Следующие несколько минут мне пришлось внимательно прислушиваться, чтобы понять, находится ли он все еще в комнате, поскольку говорить он перестал. Потом я ощутил его руку на своем плече. Вот тут-то я и понял: то, что Лэнгли называет «Теорией замещений», это горечь его жизни или ее безысходность.

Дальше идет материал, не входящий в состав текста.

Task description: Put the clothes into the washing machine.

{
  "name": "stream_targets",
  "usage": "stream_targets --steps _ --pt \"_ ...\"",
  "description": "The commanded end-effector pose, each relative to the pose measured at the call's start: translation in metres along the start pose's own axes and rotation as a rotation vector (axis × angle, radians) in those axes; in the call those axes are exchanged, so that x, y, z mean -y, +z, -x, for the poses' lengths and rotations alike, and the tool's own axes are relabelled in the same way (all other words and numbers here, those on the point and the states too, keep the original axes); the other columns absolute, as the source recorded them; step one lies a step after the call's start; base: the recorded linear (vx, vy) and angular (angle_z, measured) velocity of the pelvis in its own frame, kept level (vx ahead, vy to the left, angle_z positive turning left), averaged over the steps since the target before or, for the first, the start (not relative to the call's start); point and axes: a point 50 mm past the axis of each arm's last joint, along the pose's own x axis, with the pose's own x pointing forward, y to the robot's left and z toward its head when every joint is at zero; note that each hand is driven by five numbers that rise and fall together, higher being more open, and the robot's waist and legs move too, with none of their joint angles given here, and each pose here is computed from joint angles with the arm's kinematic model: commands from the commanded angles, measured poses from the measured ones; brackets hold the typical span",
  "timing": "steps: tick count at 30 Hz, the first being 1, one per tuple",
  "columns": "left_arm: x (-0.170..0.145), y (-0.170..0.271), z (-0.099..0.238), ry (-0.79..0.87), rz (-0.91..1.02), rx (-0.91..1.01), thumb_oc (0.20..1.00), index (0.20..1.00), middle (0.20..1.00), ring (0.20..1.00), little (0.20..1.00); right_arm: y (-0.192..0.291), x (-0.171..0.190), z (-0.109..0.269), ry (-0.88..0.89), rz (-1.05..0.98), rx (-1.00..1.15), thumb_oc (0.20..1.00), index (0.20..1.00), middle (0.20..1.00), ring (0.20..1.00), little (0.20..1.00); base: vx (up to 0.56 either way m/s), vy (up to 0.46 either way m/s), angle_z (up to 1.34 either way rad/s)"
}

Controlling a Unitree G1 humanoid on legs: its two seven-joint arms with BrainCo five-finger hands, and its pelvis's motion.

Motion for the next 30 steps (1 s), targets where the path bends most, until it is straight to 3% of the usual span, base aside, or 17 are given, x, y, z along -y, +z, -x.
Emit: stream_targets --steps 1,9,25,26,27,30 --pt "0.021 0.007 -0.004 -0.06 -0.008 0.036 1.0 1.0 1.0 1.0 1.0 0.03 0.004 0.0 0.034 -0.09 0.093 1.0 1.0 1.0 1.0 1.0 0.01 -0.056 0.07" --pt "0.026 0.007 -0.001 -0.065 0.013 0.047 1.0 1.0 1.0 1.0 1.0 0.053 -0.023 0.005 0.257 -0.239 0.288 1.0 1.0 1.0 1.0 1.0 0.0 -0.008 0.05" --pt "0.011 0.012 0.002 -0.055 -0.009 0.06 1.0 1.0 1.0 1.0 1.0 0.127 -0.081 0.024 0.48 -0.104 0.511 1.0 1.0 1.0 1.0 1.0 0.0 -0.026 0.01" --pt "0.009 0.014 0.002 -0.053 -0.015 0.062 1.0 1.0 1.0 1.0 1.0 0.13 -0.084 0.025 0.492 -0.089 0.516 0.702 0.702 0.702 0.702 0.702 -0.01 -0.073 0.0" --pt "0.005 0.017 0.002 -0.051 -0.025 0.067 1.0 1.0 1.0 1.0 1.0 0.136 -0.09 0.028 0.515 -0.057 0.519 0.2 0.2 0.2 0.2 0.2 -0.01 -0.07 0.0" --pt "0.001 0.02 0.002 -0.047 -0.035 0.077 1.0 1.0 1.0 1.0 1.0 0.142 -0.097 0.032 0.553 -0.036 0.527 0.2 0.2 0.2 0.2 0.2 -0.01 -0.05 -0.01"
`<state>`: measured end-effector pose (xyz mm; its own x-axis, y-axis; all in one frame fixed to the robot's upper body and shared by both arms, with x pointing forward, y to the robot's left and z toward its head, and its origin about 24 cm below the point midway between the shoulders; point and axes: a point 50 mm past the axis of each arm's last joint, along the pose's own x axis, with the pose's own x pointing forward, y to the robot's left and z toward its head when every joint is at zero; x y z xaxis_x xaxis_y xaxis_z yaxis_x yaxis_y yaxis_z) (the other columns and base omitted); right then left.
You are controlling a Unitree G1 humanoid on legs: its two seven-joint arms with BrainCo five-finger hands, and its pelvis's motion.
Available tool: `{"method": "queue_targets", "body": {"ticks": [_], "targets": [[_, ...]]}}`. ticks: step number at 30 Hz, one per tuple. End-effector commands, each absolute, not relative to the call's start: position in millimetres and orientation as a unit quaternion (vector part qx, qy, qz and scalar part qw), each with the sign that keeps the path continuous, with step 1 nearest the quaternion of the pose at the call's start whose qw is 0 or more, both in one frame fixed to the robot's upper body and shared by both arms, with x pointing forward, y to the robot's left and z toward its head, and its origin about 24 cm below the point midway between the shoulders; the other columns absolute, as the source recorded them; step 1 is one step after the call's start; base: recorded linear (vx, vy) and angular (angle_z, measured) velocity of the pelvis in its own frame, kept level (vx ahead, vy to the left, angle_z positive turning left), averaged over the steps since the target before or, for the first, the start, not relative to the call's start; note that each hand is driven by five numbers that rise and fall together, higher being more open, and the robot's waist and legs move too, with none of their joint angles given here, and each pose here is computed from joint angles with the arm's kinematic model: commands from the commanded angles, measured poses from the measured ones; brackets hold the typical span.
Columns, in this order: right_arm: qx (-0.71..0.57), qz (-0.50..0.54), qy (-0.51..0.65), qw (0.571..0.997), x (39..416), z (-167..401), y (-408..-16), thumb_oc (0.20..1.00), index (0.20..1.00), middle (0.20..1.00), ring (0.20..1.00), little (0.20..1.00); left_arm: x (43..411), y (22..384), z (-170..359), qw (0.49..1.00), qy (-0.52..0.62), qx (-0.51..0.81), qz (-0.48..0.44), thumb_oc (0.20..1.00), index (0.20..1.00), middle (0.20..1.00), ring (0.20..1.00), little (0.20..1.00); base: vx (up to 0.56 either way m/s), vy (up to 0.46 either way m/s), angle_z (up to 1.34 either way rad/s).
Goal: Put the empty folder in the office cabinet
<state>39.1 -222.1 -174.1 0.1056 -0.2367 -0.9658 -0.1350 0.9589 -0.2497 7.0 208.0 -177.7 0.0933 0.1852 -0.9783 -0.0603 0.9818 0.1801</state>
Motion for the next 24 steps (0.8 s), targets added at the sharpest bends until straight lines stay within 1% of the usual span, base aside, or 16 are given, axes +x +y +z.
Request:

— Лэнгли, — помнится, проговорил я, — над твоей теорией нужно еще поработать.
Очевидно, он и сам так считал, поскольку как раз в то время и начал собирать и хранить ежедневные газеты.
Именно мой брат, а не кто-то из родителей взял за обыкновение читать мне, раз уж сам себе я больше читать не мог. Разумеется, у меня были книги с шрифтом Брайля. Я всего Гиббона[5]
прочел по Брайлю. «Во втором веке от рождества Христова Римская империя охватывала самую обширную долю земли и самую цивилизованную часть человечества…» До сего дня убежден, что такую фразу куда восхитительнее нащупывать пальцами, нежели просто читать глазами. Лэнгли читал мне вслух из популярных книг той поры: «Железную пяту» Джека Лондона и его рассказы о Крайнем Севере или «Долину страха» А. Конан Дойла о Шерлоке Холмсе и злодее Мориарти, — пока не переключился на газеты и не стал читать мне про войну в Европе, на которую ему суждено было отправиться. Случалось, Лэнгли приносил из букинистических магазинов тощие томики поэзии и читал стихи оттуда так, будто это газетные заметки. «Стихи содержат мысли, — говорил он. — Мысли стихов проистекают из их чувств, а чувства основаны на образах. Это делает поэзию куда более увлекательной, чем твои романы, Гомер. Которые всего лишь пересказы житейских историй».Я не помню имен поэтов, которых Лэнгли считал столь привлекательными, не застряли в сознании и стихи, так, разве что строчка-другая. Зато эти строчки сами собой заскакивали в мысли и доставляли мне удовольствие, когда я декламировал их самому себе. Вроде этого: «Поколенья протопали, протопали, протопали, / И все иссушено торговлей, затуманено, замарано тяжким трудом…» — такой вот образчик мысли, по мнению Лэнгли.
Когда брат уходил на войну, родители устроили обед (за столом только члены семьи): великолепное жареное мясо и запах свечного воска, мамины всхлипывания и извинения за каждый всхлип, и покашливания отца, прочищавшего горло перед тем, как произнести тост. В тот вечер Лэнгли предстояло отплытие. Солдат из нашей семьи отправлялся на войну, чтобы занять место мертвого солдата союзников — в точном соответствии с его теорией. В дверях я ощупал его лицо, чтобы запомнить, каким оно было в тот момент: длинный прямой нос, сурово сжатые губы, заостренный подбородок, очень похожий на мой собственный, — а потом и ту заморскую шляпу в его руке, и грубую ткань его формы, и обмотки у него на ногах. Ноги-то у него были худющие, у Лэнгли. Он стоял прямой и высокий — выше и прямее, чем ему доведется когда бы то ни было стоять еще раз.